Albert Speer fut le confident d’Hitler. Il devint son ministre et œuvra en acteur majeur dans l’administration du Troisième Reich. Mais celui-ci a toujours déclaré méconnaître les crimes du régime. De plus, il est resté discret sur son rôle dans l’Etat nazi. Il a consigné ses mémoires dans deux ouvrages Au cœur du Troisième Reich et Journal de Spandau. Chacun connaît la valeur d’une autobiographie, un moyen bien utile pour réécrire l’Histoire et présenter différemment les implications et les actions, soit pour se donner un rôle plus glorieux, soit pour les minimiser comme c’est le cas ici. Par contre, il est passionnant de pouvoir lire et comparer des événements tels que racontés par l’acteur et la réalité, tant que faire se peut, plus historique.
Mais, avec ces textes, Albert Speer a égaré les juges de Nuremberg comme des biographes qui, subjugués par le personnage, n’ont fait qu’accréditer sa version. Il est vrai qu’il offre un contraste frappant avec la plupart des dignitaires nazis. Il reconnait une part de culpabilité dans une responsabilité collective (sic !). Cependant, c’est grâce à ce type d’individus, sans préoccupations morales, déterminé, ambitieux, que le régime a pu exister, perdurer.
Speer est issu d’une famille aisée. Il possède une intelligence exceptionnelle. Il se soumet aux exigences de son époque, revendique un goût pour les activités de plein air, le camping… Mais il est fortement attiré par les plaisirs matériels, le train de vie des classes dirigeantes, les voitures de sport, la bonne chère… Il doit son ascension, l’accès à une position élevée grâce à sa proximité avec Hitler. C’est en 1933 qu’une série de rencontres, de petites missions ponctuelles lui permettent d’entrer dans le cercle des intimes du Führer. La place d’architecte du régime étant vacante après le décès de Paul Troost, il prend sa place en 1934.

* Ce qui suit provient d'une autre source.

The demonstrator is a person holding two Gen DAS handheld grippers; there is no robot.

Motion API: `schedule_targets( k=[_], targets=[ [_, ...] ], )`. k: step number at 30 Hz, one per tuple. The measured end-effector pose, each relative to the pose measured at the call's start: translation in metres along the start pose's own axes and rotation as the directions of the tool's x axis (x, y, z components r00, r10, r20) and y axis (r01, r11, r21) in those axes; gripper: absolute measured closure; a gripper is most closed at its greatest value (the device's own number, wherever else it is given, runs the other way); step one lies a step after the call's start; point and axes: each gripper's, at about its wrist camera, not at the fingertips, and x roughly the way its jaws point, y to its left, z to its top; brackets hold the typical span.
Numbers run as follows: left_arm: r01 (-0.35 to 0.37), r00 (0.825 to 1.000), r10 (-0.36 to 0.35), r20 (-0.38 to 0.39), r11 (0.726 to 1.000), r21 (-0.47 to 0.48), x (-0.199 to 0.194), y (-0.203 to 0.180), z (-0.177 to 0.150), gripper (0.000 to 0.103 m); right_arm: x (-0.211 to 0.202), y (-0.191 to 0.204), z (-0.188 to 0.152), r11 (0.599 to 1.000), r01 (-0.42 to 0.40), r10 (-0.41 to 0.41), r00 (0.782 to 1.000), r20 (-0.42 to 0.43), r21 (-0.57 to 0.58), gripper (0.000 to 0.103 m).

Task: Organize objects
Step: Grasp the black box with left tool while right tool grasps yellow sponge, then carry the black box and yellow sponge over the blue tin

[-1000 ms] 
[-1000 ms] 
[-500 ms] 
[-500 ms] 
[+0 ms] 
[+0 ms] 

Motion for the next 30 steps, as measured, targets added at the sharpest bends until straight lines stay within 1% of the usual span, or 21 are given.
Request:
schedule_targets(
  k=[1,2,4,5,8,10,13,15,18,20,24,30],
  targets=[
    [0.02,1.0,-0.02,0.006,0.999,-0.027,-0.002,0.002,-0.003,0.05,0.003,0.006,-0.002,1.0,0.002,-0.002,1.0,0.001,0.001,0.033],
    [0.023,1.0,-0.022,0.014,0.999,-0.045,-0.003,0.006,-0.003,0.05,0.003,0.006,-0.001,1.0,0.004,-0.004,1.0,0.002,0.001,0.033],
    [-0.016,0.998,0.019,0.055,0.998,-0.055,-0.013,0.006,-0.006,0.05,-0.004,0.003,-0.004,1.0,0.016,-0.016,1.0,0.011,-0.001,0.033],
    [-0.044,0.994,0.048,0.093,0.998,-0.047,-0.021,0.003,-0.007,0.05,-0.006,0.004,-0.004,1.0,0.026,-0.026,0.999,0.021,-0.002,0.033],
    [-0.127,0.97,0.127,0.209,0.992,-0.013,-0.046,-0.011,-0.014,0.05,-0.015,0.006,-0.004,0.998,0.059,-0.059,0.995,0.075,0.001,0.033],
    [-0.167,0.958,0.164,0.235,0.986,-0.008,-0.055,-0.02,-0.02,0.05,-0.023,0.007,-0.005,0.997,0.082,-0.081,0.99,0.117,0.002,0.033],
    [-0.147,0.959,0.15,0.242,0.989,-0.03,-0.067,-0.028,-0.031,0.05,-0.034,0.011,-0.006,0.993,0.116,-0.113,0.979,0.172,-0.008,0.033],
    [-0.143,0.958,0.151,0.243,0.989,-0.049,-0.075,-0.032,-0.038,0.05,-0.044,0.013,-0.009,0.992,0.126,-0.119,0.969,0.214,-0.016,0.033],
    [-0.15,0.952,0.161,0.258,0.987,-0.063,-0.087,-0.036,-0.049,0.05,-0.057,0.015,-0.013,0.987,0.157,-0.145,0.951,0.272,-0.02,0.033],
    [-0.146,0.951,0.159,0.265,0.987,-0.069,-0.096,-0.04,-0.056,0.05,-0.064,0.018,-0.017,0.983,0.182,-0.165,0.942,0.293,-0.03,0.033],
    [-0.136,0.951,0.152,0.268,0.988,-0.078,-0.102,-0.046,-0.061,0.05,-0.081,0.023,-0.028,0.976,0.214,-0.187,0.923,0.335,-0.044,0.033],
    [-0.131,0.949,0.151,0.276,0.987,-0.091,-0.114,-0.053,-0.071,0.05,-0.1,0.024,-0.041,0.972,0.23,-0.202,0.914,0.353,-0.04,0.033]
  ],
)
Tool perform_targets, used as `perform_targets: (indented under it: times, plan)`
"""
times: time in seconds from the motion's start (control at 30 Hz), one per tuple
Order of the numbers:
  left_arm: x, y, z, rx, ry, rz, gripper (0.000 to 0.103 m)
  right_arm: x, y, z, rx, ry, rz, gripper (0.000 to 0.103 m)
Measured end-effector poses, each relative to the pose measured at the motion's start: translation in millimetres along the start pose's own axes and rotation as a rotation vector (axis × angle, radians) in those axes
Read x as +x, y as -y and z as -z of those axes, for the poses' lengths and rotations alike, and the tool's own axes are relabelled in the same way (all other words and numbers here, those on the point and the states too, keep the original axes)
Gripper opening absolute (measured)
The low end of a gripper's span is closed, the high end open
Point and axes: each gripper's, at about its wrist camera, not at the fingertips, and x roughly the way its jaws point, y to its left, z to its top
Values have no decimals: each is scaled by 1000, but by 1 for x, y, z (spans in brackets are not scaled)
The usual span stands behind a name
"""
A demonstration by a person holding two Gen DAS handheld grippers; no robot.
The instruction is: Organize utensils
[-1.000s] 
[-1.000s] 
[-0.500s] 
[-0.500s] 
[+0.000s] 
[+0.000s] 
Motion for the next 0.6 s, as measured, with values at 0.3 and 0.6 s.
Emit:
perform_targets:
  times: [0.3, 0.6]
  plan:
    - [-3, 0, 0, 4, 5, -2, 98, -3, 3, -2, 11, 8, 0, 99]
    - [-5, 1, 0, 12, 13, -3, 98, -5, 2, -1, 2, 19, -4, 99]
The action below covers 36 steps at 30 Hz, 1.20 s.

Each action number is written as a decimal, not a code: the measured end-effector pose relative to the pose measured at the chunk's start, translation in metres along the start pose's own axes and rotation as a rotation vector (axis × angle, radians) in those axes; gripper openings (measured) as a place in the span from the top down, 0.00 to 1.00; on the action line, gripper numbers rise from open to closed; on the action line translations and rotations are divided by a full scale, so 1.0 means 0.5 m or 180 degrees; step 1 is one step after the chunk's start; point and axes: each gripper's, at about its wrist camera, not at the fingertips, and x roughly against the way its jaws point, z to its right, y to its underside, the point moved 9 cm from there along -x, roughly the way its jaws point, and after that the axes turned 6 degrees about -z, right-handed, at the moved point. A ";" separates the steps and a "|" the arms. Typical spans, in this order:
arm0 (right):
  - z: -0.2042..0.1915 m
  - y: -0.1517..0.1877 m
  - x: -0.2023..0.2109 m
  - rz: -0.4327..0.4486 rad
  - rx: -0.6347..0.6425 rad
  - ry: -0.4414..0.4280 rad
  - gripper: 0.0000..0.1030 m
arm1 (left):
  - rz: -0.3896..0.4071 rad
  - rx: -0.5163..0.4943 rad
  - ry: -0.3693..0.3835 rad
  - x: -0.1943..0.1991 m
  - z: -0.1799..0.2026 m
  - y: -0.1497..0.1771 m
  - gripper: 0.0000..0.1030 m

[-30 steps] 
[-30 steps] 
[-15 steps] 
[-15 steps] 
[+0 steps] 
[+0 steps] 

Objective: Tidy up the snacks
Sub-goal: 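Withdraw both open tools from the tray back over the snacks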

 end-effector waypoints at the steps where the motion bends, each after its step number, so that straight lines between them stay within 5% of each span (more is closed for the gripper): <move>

Il fait preuve alors d’un sens rarissime de l’organisation ce qui lui vaudra d’accéder à d’autres fonctions. Il se distingue une première fois pour les célébrations du 1er mai à Berlin ce qui lui vaut d’organiser le temple des manifestations démesurées à Nuremberg. Hitler lui confie alors le chantier de la grande chancellerie, un bâtiment gigantesque, d’ailleurs, le seul de ce type qu’il ait achevé. En 1937, il est nommé inspecteur général pour la construction de la capitale du Reich, le nouveau Berlin dénommé Germania. Ces constructions amènent l’installation de nouveaux camps de concentration pour extraire et tailler les pierres nécessaires.
Il faut faire de la place pour les bâtiments du nouveau Berlin. Speer, sans état d’âme, expulse les habitants, les obligeant à des logements précaires, allant jusqu’aux camps. Il coopère avec la SS pour faire travailler une main d’œuvre esclave. C’est, de nouveau, suite à un décès, celui de Fritz Todt, qu’il prend, nommé par Hitler, la direction de l’armement et celle de l’Organisation Todt, le grand groupe de génie civil et militaire.
Mais sa position n’est tenable que par sa proximité avec le Führer. Or, en décembre 1943, une blessure entraîne une longue hospitalisation qui l’éloigne de son mentor. D’autres profitent de l’occasion pour le mettre en retrait et le supplanter. Quand il est prisonnier des Alliés, il se réinvente un profil de repenti apolitique, position qui lui fait échapper à la peine de mort contre vingt ans de prison.
Malgré ce qui semble un dossier à charge, Martin Kitchen fait la part des choses, expose avec le plus d’honnêteté possible les circonstances, les positions prises, les décisions qu’il recoupe avec les actes qui ont suivi. L’historien réalise une biographie détaillée, étoffée, structurée, avec des analyses fines précises, concises, étayées avec les dernières découvertes dans la connaissance de cette époque.
L’auteur dresse un portrait plus véridique, plus proche de la réalité que celui que Speer a tenté de faire entériner.
serge perraud
Martin Kitchen, Speer, l’architecte d’Hitler (Speer. Hitler’s Architect), traduit de l’anglais par Martine Devillers-Argouarc’h, Perrin, octobre 2017, 640 p. — 27 €.